Exercise: No picture belongs in the copy. Repeat each line below exactly.

Provided data:

......

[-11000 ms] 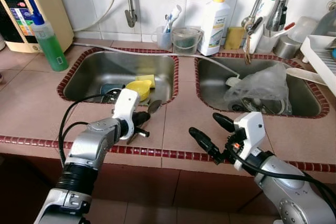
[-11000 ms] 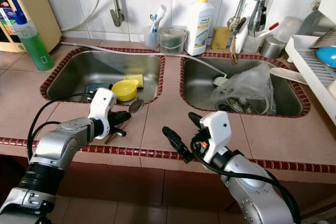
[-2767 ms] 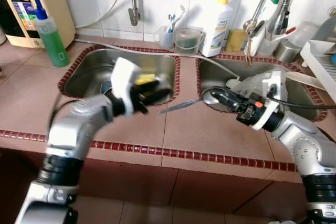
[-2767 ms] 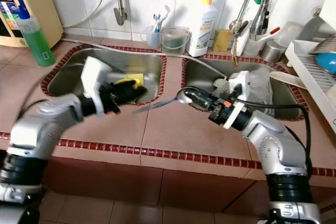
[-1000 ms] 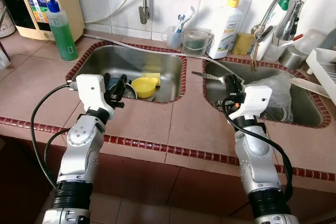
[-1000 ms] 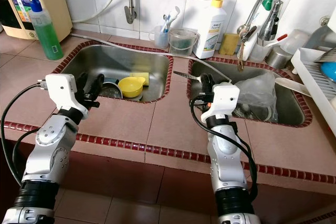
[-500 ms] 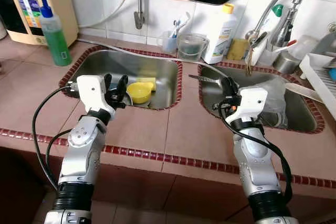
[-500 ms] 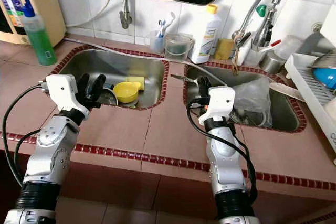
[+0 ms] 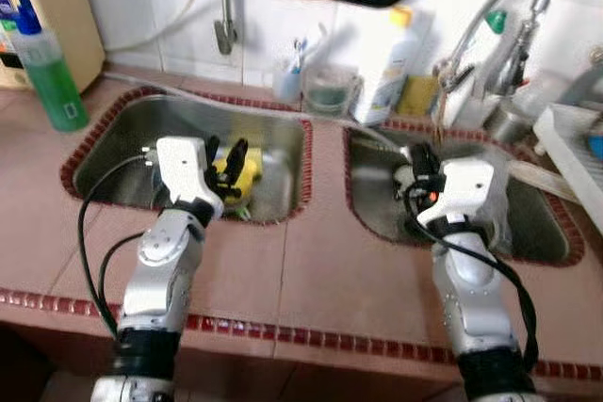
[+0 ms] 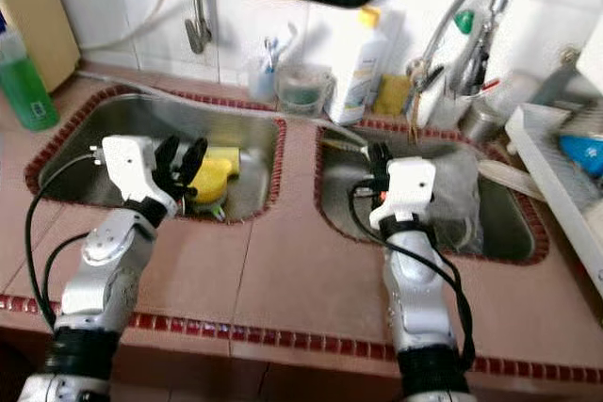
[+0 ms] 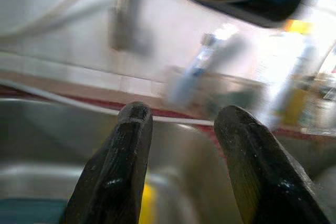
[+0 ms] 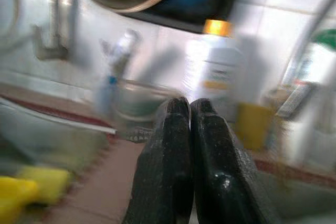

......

Answer area:
[-11000 ms] 
[-11000 ms] 
[-2767 ms] 
[-2767 ms] 
[-1000 ms] 
[-1000 ms] 
[-500 ms] 
[-500 ms] 
[+0 ms] 
[+0 ms] 
[+0 ms] 
[+0 ms] 

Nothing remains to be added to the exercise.